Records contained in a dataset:
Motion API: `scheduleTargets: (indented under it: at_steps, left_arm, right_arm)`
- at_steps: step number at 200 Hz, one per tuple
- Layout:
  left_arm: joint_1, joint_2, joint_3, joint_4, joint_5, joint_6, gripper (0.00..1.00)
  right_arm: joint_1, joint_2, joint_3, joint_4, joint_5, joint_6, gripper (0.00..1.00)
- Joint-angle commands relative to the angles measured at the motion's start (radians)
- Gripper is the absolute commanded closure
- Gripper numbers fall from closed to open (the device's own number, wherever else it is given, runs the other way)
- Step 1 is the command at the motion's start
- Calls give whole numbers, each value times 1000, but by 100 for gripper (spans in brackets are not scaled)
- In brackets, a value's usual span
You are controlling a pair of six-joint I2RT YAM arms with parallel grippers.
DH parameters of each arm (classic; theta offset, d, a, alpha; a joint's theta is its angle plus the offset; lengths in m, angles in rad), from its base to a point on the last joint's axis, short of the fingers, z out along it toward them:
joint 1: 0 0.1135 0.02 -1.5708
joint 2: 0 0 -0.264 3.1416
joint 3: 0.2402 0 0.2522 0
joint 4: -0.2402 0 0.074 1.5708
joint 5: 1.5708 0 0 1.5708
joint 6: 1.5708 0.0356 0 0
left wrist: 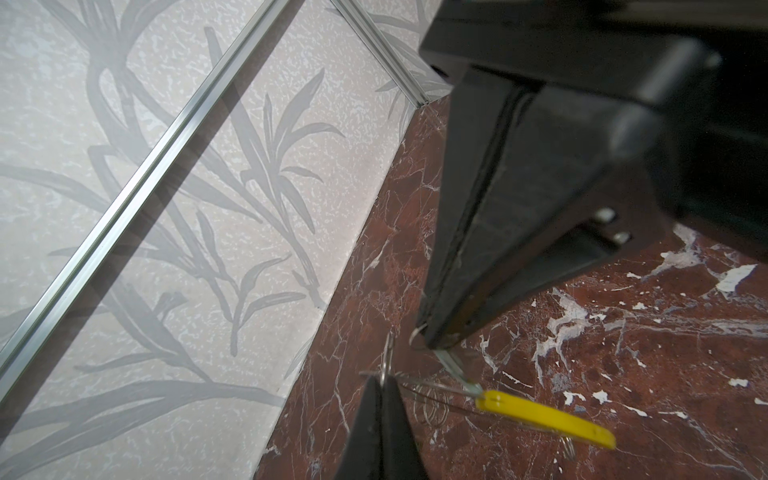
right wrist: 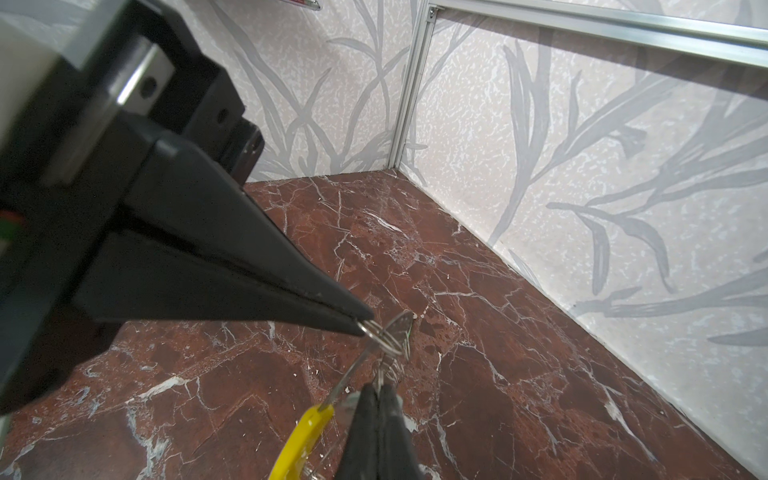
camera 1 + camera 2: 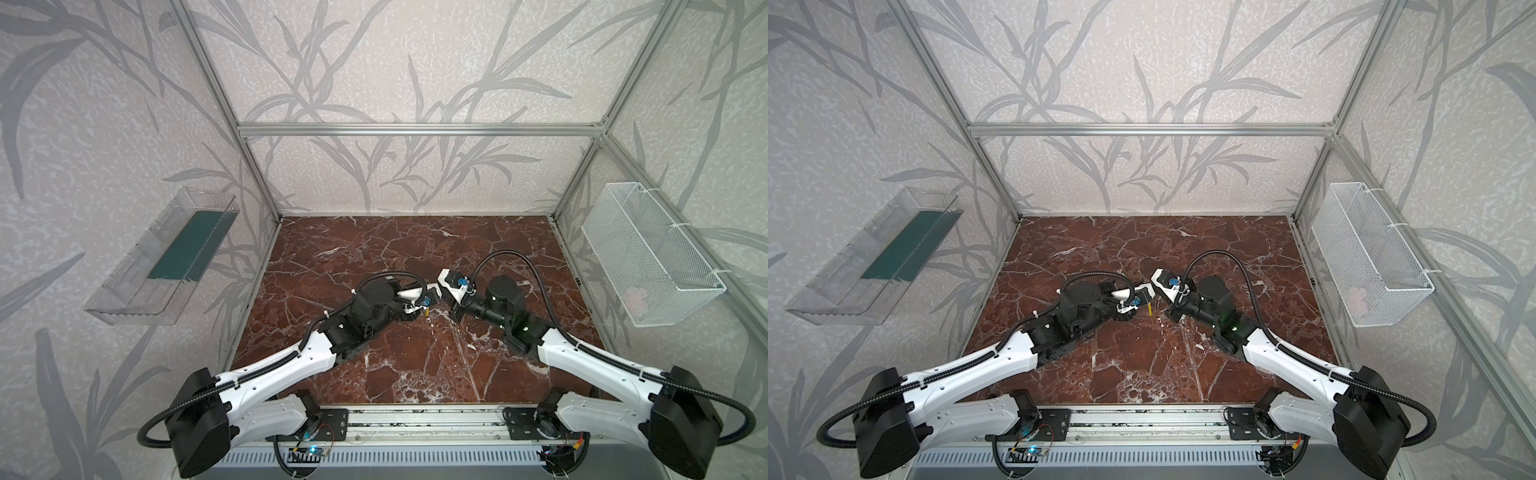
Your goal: Put the keys on the keyring
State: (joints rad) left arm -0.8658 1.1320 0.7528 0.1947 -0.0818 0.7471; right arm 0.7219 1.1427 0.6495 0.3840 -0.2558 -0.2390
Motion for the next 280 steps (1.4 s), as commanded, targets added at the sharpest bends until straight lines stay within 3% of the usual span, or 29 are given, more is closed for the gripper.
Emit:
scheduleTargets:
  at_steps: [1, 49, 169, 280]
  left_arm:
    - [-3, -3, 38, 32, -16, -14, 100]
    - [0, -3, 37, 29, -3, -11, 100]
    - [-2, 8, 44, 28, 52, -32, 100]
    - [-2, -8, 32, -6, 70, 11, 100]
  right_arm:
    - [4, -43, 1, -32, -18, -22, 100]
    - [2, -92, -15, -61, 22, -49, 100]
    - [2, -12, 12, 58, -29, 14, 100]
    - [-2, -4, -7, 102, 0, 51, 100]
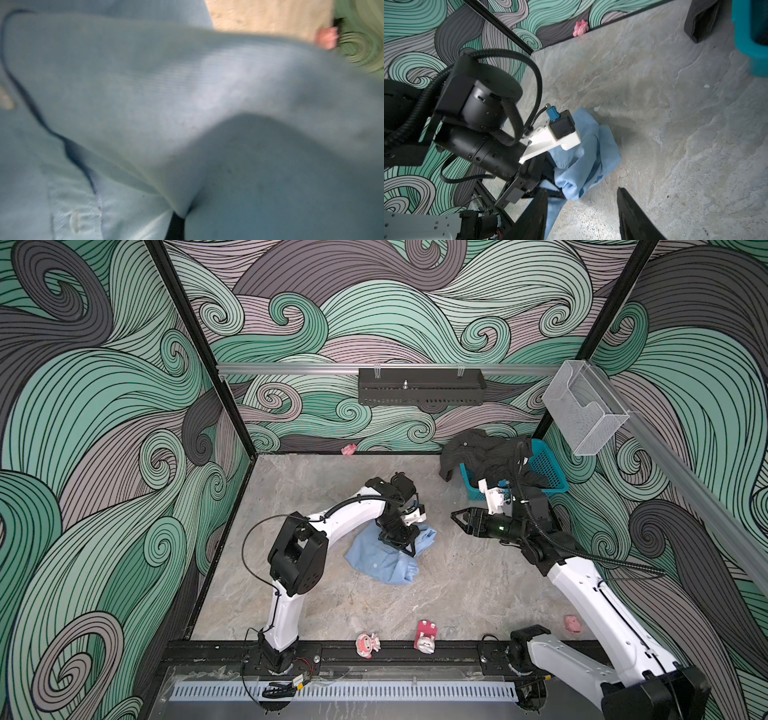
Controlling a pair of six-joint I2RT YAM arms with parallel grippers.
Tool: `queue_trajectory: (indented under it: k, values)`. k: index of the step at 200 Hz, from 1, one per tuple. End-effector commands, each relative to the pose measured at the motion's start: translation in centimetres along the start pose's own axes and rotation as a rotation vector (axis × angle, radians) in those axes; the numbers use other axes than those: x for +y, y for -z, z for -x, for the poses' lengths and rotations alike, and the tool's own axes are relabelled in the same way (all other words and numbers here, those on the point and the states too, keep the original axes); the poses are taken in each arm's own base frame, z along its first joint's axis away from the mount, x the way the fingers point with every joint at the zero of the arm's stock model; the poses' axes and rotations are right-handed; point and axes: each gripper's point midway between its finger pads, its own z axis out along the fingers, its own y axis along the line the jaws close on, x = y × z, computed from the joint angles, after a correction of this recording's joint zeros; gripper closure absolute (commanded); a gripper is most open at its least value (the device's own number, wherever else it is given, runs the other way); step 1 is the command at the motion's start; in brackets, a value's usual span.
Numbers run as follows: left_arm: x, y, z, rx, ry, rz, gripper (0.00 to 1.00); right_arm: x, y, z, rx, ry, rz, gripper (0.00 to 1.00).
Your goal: Fold and stack the long sleeve shirts
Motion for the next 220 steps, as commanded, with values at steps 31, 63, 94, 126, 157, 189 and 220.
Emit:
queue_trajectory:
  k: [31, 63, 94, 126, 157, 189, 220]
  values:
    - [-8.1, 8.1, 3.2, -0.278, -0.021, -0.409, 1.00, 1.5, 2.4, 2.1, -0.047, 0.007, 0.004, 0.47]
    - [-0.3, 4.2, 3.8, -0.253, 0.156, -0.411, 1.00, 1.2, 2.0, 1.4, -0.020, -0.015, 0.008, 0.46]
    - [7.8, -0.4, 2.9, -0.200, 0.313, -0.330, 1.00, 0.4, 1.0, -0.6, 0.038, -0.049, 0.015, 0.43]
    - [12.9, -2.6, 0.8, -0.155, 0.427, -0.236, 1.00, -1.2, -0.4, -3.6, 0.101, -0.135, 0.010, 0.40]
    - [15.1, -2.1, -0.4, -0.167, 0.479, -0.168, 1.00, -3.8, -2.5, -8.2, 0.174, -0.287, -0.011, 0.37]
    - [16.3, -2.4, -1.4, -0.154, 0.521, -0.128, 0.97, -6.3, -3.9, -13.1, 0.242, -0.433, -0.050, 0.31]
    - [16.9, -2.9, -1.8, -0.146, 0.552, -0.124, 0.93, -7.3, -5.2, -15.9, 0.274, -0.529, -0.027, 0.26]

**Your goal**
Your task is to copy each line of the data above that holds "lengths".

**Exercise answer**
DH parameters of each arm (classic; theta offset, d, a, alpha; a joint's theta is its angle plus the offset; lengths in m, angles in rad), from its base to a point on the last joint's axis, short of the fingers, z out along it toward them:
Tool: `queue_trajectory: (indented under it: k, values)`. k: index of the step at 200 Hz, from 1, one per tuple. End-effector commands, each relative to the pose measured at the motion's start: translation in centimetres along the start pose's own axes and rotation as a rotation vector (axis × angle, radians) in those axes; the numbers use other axes than those: x for +y, y for -z, z for -x, for the poses' lengths and rotations alike, and the tool's own axes are relabelled in the same way (all other words and numbers here, those on the point and the states too, keep the original axes); the poses are taken in each arm's own base frame, z along its first joint's axis away from the mount, x the way the fingers point with every joint at the zero of the arm's stock model; the poses' axes and rotations are right-handed; point and axes: each gripper's point midway between its finger pads, its own z axis out along the fingers, its own y axis along the line the jaws close on, x = y × z, computed from the joint angles, after a correction of this recording's joint zeros; gripper closure absolute (commanded); a gripper is most open at its least value (the device's own number, wherever else it is given, runs the other way); step 1 is the command at the motion's start; in brackets, a value's usual span.

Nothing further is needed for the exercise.